Step 8 — MCP tier routing¶
What it produces: An assignment of each AI workload to the correct inference tier (Cloud, Regional Edge, Campus Edge, or On-Prem GPU) based on LL and CS requirements.
Why it matters: Correct tiering reduces cloud-bound WAN traffic by 65–85%. This is the primary justification for campus-edge AI investment — eliminating WAN latency from the inference path reduces both IS and cost simultaneously.
Feeds into: Revised B calculation (reduced cloud WAN requirement), upgrade plan.
Step 9 — Gap analysis and upgrade roadmap¶
What it produces: The bandwidth deficit at each site, an AI Readiness Score (ARS out of 100), and a phased upgrade priority list.
Why it matters: ARS must reach 70 or above before any AI workload goes live. The three-phase upgrade roadmap sequences work so that Phase 1 (blockers) is complete before a pilot begins.
Running the calculations¶
For a single site¶
Run all nine steps once for that site. Repeat for each additional site.
For a multi-site enterprise¶
Run Steps 1–4 independently per site (each site has different U_eff, AIW, CS, LL). Use the same formulas but different inputs.
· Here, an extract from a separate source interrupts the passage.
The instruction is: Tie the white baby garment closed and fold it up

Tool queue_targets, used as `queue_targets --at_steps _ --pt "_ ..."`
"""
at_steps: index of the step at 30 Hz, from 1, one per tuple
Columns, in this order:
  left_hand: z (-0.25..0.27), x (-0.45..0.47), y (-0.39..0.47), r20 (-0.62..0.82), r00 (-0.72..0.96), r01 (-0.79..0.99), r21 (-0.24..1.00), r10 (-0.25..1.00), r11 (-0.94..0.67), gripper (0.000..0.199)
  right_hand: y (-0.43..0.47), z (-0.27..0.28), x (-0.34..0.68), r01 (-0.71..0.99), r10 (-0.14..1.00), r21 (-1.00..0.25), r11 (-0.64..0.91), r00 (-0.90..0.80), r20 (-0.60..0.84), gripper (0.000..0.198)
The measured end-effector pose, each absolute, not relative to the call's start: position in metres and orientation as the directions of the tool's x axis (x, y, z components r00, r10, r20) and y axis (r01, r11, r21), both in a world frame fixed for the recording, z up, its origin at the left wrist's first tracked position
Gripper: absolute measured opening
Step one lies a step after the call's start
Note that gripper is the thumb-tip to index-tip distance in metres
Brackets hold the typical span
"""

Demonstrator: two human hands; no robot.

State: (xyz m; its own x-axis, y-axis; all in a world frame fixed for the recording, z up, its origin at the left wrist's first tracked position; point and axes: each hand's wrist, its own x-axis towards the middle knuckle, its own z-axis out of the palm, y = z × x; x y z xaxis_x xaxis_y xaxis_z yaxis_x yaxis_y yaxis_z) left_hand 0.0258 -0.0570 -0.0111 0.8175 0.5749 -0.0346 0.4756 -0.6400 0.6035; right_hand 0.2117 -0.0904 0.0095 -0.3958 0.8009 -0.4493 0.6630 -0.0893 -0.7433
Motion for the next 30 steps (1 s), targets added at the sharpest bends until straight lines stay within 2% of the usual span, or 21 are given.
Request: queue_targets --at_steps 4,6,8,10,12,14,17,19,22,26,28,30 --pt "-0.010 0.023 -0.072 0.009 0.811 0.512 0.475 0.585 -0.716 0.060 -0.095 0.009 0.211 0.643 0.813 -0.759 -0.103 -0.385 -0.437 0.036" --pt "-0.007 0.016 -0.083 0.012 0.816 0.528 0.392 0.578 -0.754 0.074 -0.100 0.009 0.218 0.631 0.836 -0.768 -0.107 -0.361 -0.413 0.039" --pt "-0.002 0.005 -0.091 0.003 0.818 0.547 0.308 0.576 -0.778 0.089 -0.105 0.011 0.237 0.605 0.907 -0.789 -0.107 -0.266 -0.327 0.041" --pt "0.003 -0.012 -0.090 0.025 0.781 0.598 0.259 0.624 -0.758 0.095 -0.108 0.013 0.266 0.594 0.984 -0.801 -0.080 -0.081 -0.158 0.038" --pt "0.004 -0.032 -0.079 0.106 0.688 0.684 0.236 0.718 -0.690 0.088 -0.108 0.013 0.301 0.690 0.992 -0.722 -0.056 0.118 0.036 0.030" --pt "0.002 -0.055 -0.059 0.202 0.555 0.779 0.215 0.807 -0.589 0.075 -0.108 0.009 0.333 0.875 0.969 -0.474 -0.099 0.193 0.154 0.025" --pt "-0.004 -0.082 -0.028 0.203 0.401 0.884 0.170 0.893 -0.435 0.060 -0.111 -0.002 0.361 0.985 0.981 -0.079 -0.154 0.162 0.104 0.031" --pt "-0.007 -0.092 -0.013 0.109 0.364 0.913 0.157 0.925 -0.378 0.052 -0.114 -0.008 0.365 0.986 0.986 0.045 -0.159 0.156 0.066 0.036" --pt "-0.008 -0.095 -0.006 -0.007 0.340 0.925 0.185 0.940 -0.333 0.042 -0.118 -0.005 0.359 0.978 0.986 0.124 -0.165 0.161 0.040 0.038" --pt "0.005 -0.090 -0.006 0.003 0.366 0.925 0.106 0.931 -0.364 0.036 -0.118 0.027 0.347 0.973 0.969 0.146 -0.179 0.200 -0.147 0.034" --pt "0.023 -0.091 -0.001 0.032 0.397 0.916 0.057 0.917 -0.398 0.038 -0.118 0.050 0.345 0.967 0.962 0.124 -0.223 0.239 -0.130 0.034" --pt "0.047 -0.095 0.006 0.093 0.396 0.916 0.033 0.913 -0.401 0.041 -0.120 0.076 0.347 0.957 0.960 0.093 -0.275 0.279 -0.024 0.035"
Steps 5–9 produce per-site outputs that feed the upgrade priority ranking.
For a phased AI rollout¶
Run the calculations at the planned deployment headcount, not current headcount. If you are deploying AI to 100 agents today but 500 within 18 months, size for 500. Network upgrades take 90–180 days. Plan ahead.
Notation conventions¶
| Symbol | Meaning |
|---|---|
| U_eff | Effective load units (calculated, not raw headcount) |
| AIW | Average AI Workload in Mbps per load unit |
| CS | Cybersecurity risk factor, dimensionless (1–5) |
| LL | Low-latency factor, dimensionless (1–5) |
| B | Provisioned bandwidth in Mbps |
| A | Adjustment factor, dimensionless (0.5–1.0) |
| IS | Impact Score, dimensionless |
| PUO | Per-User Output, dimensionless |
| BW | Bandwidth |
| RTT | Round-trip time in milliseconds |
| MCP | Multi-Cloud Platform (inference tier architecture) |
Note
All bandwidth values in this workbook are in Mbps unless explicitly marked as Gbps. Convert as needed: 1 Gbps = 1,000 Mbps.